What is the best approach for knowing when a long running Elasticsearch request is complete?

Today I have a process that periodically purges ~100K documents from an AWS hosted ES that contains a total of ~60M documents.

var settings = new ConnectionSettings(new Uri("https://mycompany.es.aws.com"));
settings.RequestTimeout(TimeSpan.FromMinutes(3)); // not sure this helps

var client = new ElasticClient(settings);

var request = new DeleteByQueryRequest("MyIndex") { ... };

// this call will return an IsValid = true, httpstatus = 504 after ~60s,
var response = await client.DeleteByQueryAsync(request);

Even with timeout set to 3 minutes, the call always returns in ~60s with an empty response and a 504 status code.
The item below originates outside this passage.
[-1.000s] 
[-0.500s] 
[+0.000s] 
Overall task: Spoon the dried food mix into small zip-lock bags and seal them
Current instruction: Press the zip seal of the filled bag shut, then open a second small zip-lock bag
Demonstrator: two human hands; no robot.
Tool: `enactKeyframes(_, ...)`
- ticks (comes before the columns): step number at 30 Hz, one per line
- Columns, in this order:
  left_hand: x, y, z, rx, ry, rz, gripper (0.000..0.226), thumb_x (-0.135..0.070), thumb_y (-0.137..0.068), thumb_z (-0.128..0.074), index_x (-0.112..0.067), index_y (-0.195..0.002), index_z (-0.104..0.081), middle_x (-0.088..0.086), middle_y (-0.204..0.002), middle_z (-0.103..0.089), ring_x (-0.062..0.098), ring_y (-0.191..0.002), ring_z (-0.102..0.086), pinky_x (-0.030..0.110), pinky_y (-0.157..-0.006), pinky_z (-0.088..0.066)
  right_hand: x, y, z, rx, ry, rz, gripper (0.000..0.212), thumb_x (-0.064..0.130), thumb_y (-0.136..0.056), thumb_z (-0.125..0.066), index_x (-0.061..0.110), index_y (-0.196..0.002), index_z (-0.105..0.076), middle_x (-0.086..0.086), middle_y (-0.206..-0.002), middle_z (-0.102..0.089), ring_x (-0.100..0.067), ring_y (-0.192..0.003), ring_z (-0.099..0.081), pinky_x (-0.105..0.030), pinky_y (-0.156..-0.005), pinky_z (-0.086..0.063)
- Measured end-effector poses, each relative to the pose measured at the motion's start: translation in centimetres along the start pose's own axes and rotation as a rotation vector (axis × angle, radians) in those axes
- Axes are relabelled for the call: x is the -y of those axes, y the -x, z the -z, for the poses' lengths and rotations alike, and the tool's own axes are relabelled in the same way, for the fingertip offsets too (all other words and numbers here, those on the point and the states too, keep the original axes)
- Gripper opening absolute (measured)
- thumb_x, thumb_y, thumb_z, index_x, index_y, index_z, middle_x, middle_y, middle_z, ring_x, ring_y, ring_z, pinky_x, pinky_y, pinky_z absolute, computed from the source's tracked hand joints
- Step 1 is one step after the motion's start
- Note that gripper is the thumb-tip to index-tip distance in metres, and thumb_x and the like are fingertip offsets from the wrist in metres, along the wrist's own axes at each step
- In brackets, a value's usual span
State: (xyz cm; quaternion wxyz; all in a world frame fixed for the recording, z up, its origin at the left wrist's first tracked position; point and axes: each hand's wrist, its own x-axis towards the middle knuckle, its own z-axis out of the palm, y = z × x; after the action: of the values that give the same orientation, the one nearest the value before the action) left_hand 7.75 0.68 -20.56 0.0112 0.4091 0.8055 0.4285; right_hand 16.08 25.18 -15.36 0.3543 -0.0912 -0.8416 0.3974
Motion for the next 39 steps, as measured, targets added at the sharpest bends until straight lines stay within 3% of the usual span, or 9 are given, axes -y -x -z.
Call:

Though through Kibana, I can see that the delete action continues (and properly completes) over the next several minutes.

Is there a better way to request and monitor (wait for completion) a long running ES request?

UPDATE

Based on Simon Lang's response I updated my code to make use of ES Tasks. The final solution looks something like this...

var settings = new ConnectionSettings(new Uri("https://mycompany.es.aws.com"));
settings.RequestTimeout(TimeSpan.FromMinutes(3)); // not sure this helps

var client = new ElasticClient(settings);

var request = new DeleteByQueryRequest("MyIndex") 
{
  Query = ...,
  WaitForCompletion = false
};

var response = await client.DeleteByQueryAsync(request);

if (response.IsValid)
{
  var taskCompleted = false;
  while (!taskCompleted)
  {
    var taskResponse = await client.GetTaskAsync(response.Task);
    taskCompleted = taskResponse.Completed;

    if (!taskCompleted)
    {
      await Task.Delay(5000);
    }
  }
}

Solution

  • I agree with @LeBigCat that the timeout comes from AWS and it is not a NEST problem.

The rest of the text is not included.